Wednesday, May 30, 2007

Torture? Wrong isn't it?

I intended to read Geoff's article on torture and find some point in it with which I disagree and then post. However, I found no such point so my post has now become boring and possibly lacking in esse. Yet, I wonder, what points for disagreement did other Christendom grads find? Isn't torture always wrong? I vaguely remember hearing some arguments or other, but they never really changed my high school opinion, which I thought was the Catechism's teaching on torture.

On closer examination, maybe I'm not so sure about Geoff's definition of torture as opposed to the Catechism definition. It narrows it down too much, and plus, I think the right word is torture when you pummel someone senseless out of hatred. I don't know. Obviously I am confused, because I started out by saying I completely agree with Geoff's article and now I disagree with the central point of it. Maybe someone has some comments to help me out!

Tuesday, May 29, 2007

Lord Peter and Bertie Wooster

I stumbled across an article today that quite unnerved me. It posits:

"To wit: Would Lord Peter Wimsey have been chummy with Bertie Wooster? Or as Mrs Maine put it, would, "Lord Peter Wimsey -- who was apt to launch into Woosterian dialogue to disarm his suspects...have considered Bertie an insufferable ass [or would he] have actually liked him"?..........
My first clue came when I was reading Murder Must Advertise. Early in the book, two of the typists at the advertising agency where Wimsey has gone undercover as a copy writer are discussing the new man and one of them describes him as looking exactly like Bertie Wooster!And I solved it midway through the book when the same two typists bump into Wimsey out of disguise on the street.How, I asked myself, wishing I had a Bunter or a Jeeves to shimmer in with an evening refresher so I could bounce my idea off of him, How did Wimsey know that he could pass himself off as his own lookalike cousin to people who knew him as one or the other?The answer came to me in a flash of insight.He knew he could do it because he had been doing it all along.Lord Peter is Bertie!Wimsey is Wooster and Wooster is Wimsey!"

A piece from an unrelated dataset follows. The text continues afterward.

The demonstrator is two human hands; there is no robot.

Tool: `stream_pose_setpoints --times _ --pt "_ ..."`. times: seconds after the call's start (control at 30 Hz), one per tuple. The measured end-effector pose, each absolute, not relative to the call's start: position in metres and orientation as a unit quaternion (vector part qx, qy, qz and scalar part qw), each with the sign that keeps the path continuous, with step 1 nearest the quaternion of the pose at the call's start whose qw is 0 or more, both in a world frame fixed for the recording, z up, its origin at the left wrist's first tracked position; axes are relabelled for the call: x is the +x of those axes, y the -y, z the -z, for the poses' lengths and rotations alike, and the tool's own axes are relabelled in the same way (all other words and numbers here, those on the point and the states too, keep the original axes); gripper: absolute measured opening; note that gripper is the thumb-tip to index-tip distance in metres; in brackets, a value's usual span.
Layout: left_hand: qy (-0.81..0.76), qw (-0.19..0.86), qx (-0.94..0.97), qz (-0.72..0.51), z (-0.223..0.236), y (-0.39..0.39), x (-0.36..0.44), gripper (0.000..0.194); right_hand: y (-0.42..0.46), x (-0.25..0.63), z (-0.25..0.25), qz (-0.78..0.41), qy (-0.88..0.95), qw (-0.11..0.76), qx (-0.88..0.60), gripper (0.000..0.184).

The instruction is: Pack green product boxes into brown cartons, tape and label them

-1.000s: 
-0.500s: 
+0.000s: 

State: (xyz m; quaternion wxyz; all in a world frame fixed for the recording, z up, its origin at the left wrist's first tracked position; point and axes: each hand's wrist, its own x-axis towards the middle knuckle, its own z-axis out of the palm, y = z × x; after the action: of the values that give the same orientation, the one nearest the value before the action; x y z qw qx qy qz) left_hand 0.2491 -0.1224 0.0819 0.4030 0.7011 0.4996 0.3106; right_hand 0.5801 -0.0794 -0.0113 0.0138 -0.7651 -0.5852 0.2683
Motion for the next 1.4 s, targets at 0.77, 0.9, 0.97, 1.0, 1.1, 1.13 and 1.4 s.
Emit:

I say, could it be true? It always seemed unlikely to me that there would be two butlers of Bunter and Jeeves's caliber in the world. Also, it would explain why Bertie avoids the altar like the plague. I could see Lord Peter reveling in such a role.

Footnote: The article is here: http://lancemannion.typepad.com/lance_mannion/2004/10/the_codes_of_th.html,

Thursday, May 24, 2007

The Catholic View on Torture

Howdy, folks. I figure this might be a good start, if discussions need to be started. I've had some Christendom grads thoroughly disagree with me on the subject of torture after this article got published. www.centerforajustsociety.com Any thoughts on the subject?

Friday, May 11, 2007

A new basis for friendship

I will not notice the effects of graduation only in a graduated way. I lose half of my friends this year, but I don't leave until next. I guess the experience will not be quite as jarring that way.

Anyway, I think it a crime if we all didn't keep up in some meaningful way. I don't want Christendom to be some cruel twist of fate which puts us all together, as us form attachments, and then violently separates us all. Granted, we need to find a new basis for continued friendship since we no longer have Christendom has an everyday common experience. It will now be only a common memory. However, a new basis can be found, and I think that it would need to be based on the high standards of intellectual goals we all pursued in common for so long.

If we limit ourselves to fluff talk, we will not keep up in a substantial way, but if we constantly discuss issues, we just might.